Many people experience lingering problems after workers compensation back injuries, even when they get good medical treatment. In a workers compensation case, your treating doctor will likely consider your work status and restrictions at each medical appointment.
Ongoing pain and other symptoms from back injuries can make it very difficult for you to return to work. Some of the most common symptoms I see people have after a serious back injury are ongoing pain and numbness in the back and legs.
These lingering symptoms often make it difficult for someone to do the following types of activities:
- Standing or walking for a long time
- Sitting for a long time
- Lifting heavy items
- Bending over
Many people have to do some or all of these activities at their regular jobs. If your doctor has discussed returning to work after a back injury, you need to make sure you understand the common problems that could come up when you try to return to work.
Also, please be sure and check out this article that provides a comprehensive discussion of workers compensation back injuries including what injuries are covered and what benefits you should receive.

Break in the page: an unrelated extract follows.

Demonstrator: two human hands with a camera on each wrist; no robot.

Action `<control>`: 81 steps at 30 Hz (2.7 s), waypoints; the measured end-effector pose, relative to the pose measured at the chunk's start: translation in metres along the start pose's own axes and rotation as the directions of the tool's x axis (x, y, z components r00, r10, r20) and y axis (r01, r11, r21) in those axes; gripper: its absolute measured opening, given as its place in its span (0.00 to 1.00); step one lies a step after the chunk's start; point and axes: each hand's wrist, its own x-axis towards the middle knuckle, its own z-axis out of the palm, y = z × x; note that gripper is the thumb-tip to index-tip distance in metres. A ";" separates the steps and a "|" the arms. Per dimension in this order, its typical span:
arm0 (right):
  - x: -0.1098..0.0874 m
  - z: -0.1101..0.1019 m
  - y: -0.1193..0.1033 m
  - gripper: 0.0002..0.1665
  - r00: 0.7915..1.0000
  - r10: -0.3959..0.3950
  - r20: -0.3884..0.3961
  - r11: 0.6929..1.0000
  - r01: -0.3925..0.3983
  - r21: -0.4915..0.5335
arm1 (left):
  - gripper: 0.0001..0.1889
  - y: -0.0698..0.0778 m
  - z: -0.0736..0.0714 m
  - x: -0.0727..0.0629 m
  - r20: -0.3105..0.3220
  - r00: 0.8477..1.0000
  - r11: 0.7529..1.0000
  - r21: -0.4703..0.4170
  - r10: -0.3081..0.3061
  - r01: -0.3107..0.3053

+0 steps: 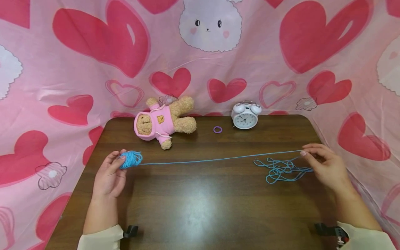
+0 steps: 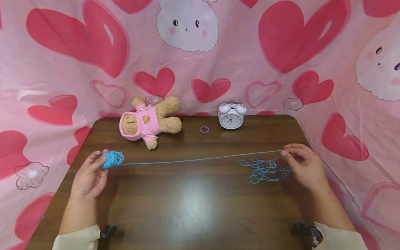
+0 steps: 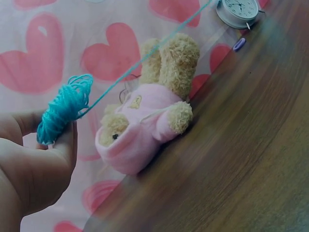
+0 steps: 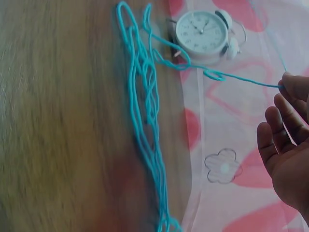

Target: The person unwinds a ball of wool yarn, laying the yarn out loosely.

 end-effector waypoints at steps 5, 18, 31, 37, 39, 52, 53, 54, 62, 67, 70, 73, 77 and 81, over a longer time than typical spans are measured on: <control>-0.003 -0.010 0.008 0.03 0.999 0.021 -0.028 1.000 -0.022 -0.013 | 0.13 0.003 -0.002 -0.001 -0.008 1.000 1.000 -0.009 0.006 -0.006; -0.011 -0.045 0.043 0.11 0.988 0.147 -0.057 0.986 -0.151 -0.076 | 0.13 0.009 -0.005 -0.004 -0.001 1.000 0.999 -0.042 0.011 -0.011; -0.019 -0.071 0.073 0.05 0.951 0.309 -0.035 0.928 -0.309 -0.207 | 0.12 0.015 -0.006 -0.006 -0.030 1.000 0.999 -0.038 0.003 -0.004; -0.023 -0.069 0.090 0.21 0.939 0.344 0.002 0.897 -0.328 -0.295 | 0.12 0.016 -0.008 -0.005 -0.008 1.000 0.998 -0.061 0.017 -0.017; -0.024 -0.069 0.095 0.22 0.934 0.358 0.018 0.885 -0.333 -0.324 | 0.12 0.018 -0.008 -0.006 -0.014 1.000 0.998 -0.055 0.017 -0.017; -0.027 -0.068 0.113 0.25 0.909 0.402 0.112 0.831 -0.311 -0.460 | 0.12 0.024 -0.011 -0.007 -0.014 1.000 0.995 -0.095 0.023 -0.024; -0.027 -0.068 0.113 0.24 0.910 0.399 0.113 0.829 -0.306 -0.469 | 0.12 0.024 -0.011 -0.008 -0.016 1.000 0.995 -0.101 0.024 -0.026; -0.027 -0.067 0.114 0.23 0.912 0.394 0.115 0.828 -0.298 -0.474 | 0.12 0.025 -0.011 -0.008 -0.020 0.999 0.994 -0.107 0.026 -0.028; -0.026 -0.061 0.117 0.18 0.928 0.352 0.124 0.831 -0.249 -0.497 | 0.11 0.022 -0.010 -0.008 -0.041 0.999 0.995 -0.100 0.017 -0.021; -0.028 -0.060 0.115 0.19 0.925 0.361 0.121 0.826 -0.257 -0.501 | 0.11 0.016 -0.007 -0.005 -0.023 1.000 0.996 -0.090 0.008 -0.010; -0.028 -0.060 0.113 0.18 0.925 0.362 0.120 0.829 -0.260 -0.496 | 0.12 0.012 -0.005 -0.003 -0.009 1.000 0.997 -0.082 0.002 -0.003; -0.028 -0.060 0.110 0.18 0.922 0.371 0.111 0.825 -0.273 -0.495 | 0.12 0.008 -0.002 -0.002 -0.003 1.000 0.998 -0.067 -0.006 0.006; -0.026 -0.059 0.101 0.19 0.921 0.378 0.088 0.828 -0.294 -0.478 | 0.12 0.005 0.001 -0.001 -0.009 1.000 0.999 -0.038 -0.029 0.029; -0.023 -0.052 0.090 0.20 0.939 0.333 0.090 0.862 -0.265 -0.432 | 0.11 0.003 0.004 -0.001 -0.013 0.999 0.999 -0.007 -0.039 0.039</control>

Returning to a “made up” job
If you can go back and perform your regular job, you may not have any problems. But, when you cannot perform your regular job, your employer may make up a job to try to bring you back to work.

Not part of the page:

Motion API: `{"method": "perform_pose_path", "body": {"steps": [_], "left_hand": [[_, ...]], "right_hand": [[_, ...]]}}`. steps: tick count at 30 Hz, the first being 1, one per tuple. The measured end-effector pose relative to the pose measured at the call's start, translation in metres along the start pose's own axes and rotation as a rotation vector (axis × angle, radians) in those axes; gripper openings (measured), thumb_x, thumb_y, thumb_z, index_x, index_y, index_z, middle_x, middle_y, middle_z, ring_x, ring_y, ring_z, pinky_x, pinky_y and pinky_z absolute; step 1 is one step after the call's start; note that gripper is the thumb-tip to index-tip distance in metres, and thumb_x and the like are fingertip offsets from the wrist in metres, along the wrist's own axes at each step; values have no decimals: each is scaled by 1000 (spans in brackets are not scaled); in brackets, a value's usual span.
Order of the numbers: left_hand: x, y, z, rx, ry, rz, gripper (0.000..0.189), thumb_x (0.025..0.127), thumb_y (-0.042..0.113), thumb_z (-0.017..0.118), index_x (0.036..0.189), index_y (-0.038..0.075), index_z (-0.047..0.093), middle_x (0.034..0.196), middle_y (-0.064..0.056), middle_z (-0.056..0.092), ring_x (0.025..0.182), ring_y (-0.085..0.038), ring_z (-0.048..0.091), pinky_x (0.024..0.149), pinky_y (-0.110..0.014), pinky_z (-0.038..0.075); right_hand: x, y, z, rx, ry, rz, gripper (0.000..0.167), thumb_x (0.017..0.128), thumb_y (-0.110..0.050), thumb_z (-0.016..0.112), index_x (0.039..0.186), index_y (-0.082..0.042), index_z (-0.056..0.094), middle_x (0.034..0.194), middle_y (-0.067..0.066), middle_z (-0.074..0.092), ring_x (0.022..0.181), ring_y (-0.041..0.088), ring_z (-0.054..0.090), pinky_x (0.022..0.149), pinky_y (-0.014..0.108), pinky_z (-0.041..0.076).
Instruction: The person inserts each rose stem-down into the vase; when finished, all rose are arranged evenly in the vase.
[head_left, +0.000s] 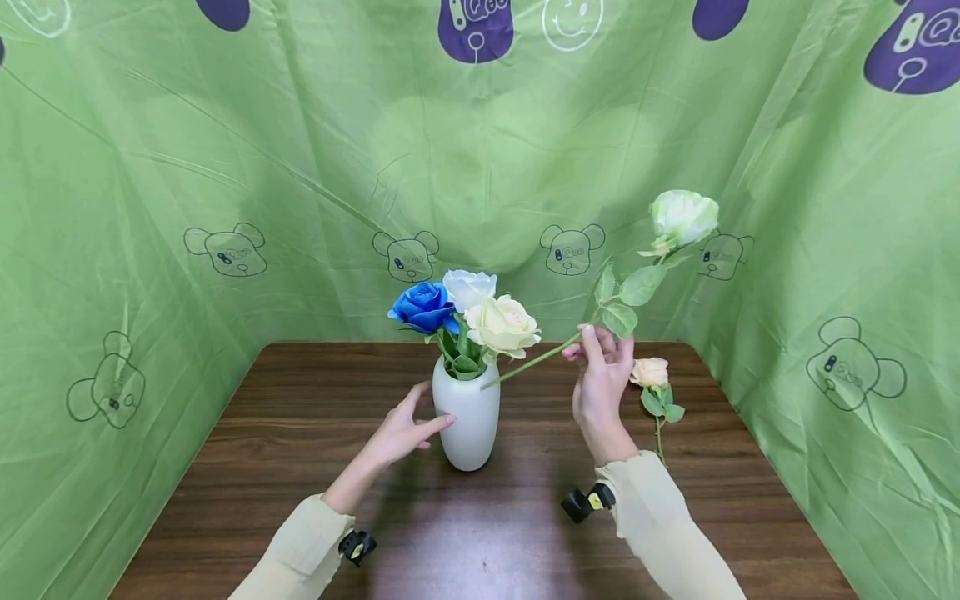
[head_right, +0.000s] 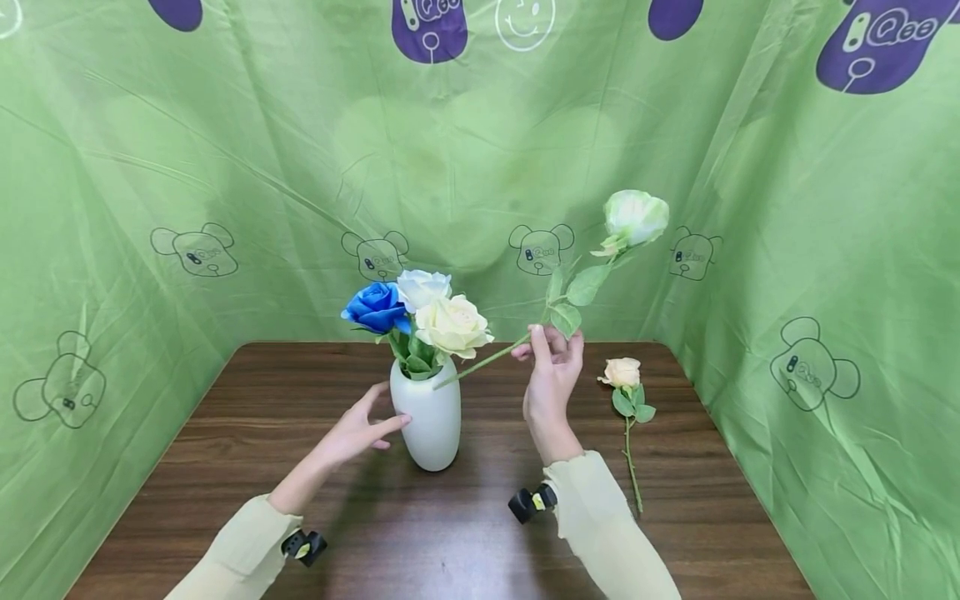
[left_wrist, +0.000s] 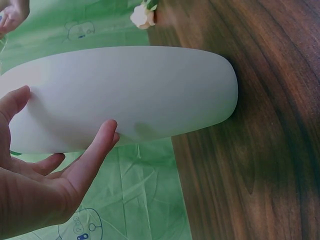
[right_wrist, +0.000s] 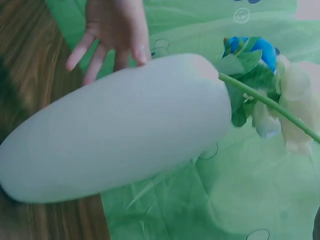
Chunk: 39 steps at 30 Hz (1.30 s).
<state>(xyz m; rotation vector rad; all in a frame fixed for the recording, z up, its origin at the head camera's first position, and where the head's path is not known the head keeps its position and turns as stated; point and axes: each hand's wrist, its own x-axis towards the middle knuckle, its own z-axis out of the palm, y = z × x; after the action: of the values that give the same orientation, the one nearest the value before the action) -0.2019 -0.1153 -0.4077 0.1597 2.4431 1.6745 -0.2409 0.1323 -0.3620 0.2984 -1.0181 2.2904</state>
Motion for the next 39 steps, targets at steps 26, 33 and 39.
{"method": "perform_pose_path", "body": {"steps": [26,33,39], "left_hand": [[14,-25,2,-4,5,-11,75,76,38,68,136,15,29,135,-17,33,65,-22,61,63,-40,51],[16,-28,2,-17,-10,0,75,76,40,68,135,17,29,131,-15,37,67,-22,61,61,-39,51],[12,-20,1,-19,-8,-7,73,77,36,68,135,15,30,128,-17,39,69,-23,61,60,-39,51]], "right_hand": [[-21,18,47,-484,-712,-436,25,85,-1,55,104,8,43,83,19,59,49,19,56,40,19,44],[-25,30,48,-718,-827,-527,30,91,-28,50,106,-1,52,81,11,64,59,11,56,43,15,37],[-25,37,45,-812,-850,-522,23,85,-9,58,107,-4,54,94,10,63,73,15,60,50,19,41]]}}
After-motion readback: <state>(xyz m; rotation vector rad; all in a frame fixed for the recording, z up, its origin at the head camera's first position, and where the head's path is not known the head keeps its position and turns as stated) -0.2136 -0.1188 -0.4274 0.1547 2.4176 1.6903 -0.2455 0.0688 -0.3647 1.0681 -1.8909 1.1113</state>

One issue with a “made up” job is that it will likely be temporary. If your company comes up with a new job just to accommodate your restrictions, there is a good chance they do not really need that job long term.

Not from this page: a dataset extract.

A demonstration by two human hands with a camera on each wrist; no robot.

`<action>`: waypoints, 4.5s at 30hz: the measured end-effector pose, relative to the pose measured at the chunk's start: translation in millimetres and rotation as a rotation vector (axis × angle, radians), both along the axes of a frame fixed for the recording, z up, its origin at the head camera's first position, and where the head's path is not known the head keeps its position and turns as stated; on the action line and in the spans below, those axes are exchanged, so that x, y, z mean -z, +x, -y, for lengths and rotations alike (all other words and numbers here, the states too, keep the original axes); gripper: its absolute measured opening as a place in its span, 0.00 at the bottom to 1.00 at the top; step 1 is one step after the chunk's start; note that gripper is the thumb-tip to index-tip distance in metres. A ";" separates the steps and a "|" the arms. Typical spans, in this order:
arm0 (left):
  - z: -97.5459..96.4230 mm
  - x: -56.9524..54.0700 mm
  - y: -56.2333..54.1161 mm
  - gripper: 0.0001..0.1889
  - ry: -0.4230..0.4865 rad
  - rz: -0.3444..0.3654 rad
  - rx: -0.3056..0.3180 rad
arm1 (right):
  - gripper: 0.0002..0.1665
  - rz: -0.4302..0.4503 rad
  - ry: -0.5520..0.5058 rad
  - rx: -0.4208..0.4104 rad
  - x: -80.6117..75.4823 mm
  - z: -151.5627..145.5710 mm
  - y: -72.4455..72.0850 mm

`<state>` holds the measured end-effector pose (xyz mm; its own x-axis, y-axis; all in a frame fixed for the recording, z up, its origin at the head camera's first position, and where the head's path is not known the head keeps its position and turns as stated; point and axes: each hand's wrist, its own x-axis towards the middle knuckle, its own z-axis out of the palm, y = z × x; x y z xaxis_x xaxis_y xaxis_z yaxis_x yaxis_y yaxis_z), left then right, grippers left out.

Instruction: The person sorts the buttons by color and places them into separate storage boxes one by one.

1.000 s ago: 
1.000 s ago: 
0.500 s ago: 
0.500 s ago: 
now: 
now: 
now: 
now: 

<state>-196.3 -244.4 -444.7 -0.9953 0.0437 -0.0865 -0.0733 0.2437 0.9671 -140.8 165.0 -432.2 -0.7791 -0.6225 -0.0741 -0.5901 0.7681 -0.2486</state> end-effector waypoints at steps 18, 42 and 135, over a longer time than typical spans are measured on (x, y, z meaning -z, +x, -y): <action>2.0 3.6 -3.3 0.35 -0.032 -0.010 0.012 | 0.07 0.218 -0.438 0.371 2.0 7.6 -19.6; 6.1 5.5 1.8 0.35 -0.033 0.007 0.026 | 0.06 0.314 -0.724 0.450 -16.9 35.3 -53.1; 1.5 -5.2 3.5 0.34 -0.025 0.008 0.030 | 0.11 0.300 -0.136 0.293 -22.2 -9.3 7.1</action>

If they are only providing this job so that they do not have to pay you workers compensation weekly benefits, you might not have a long term future with the company. If they can get the doctor to say you are better, you could find yourself without a job. Unfortunately, this happens a fair amount in Georgia workers compensation cases since Georgia is an “at will employment” state.
The job is different than what your employer claims it will be
I have seen this come up many times. Your employer tells you that they have an easy job for you. They often tell your doctor the same thing.
When you go in to try the job, you then find out that it is not as easy as your employer claimed. They may require you to lift heavy items. You may not be able to sit down when you need to.
If this happens, you will probably have some questions:
- What happens if you violate the work restrictions your doctor gave you?
- What happens if you refuse to do what your employer asks?
- Will the insurance company have to restart your workers compensation benefits if you refuse the job?
The answer to a lot of these questions is, “It depends”. The specific facts of your case will matter a lot in determining what will happen if you violate your work restrictions or refuse to work.
How long it has been since you have returned to work can have a big impact on whether the insurance company will have to restart your workers compensation benefits. This is because Georgia has very specialized rules that apply when you return to a light duty job.
Job duties that may be particularly difficult for you
If you continue to have back pain or leg pain or both, just about any activity can be difficult. It becomes even more difficult when you have to perform that activity 8 hours or more a day, 5 days or more a week.
Your work station at your company may not provide you a lot of flexibility. Your job may require that you stand almost all the time. But, many people with back injuries find it difficult to stand for very long at all and frequently need to change positions to sitting or laying down.
Lifting and carrying can cause a lot of problems as well. If you have to bend or stoop to lift, working with a back injury can be even more difficult.
The possibility of your employer firing you
Many people worry about getting fired by their employer some time after they return to work. In Georgia, most employer-employee relationships are “at will”. This basically means your employer can fire you for a good reason, bad reason, or no reason at all.
If you have concerns about your employer firing you when you return to work after a back injury, you should read this short article about whether your employer can fire you while you are on light duty. Having this information before returning to work is very important.
Entitlement to temporary partial disability benefits
Your back injury may limit you to light duty work. Light duty jobs do not necessarily pay as much per week as you made before your injury.
If your employer puts you in a different job, that job may have a lower hourly pay rate. Also, your doctor may limit the number of hours you can work. You also may have to miss time from work to go to medical appointments for your injury.
If your back injury causes you to make less money when you return to work, the insurance company should pay you temporary partial disability benefits. Unfortunately, insurance companies almost never do this correctly.
Sometimes, insurance companies completely fail to pay temporary partial disability benefits when they should. Other times, they do not pay the correct temporary partial disability benefit amounts.
Do you have to volunteer to return to work if your doctor release you?
Nothing requires you to go back to work. But, the insurance company may be able to stop your benefits if you do not. That all depends on a few things:
- Whether you are getting temporary total disability benefits;
- Whether your employer has offered you a suitable job within your work restrictions; and
- Whether the insurance company has gotten the doctor to approve the job they have offered you.
The answers to each of these questions greatly affects whether the insurance company can stop your benefits if you do not go back to work. If your benefits do get stopped, it can take a long time to get them restarted and you could have to go to court to do so.
I would recommend talking to an attorney if your workers compensation doctor has released you to return to work in any capacity after a back injury. This way, you do not take the chance of making the wrong decision and hurting your case.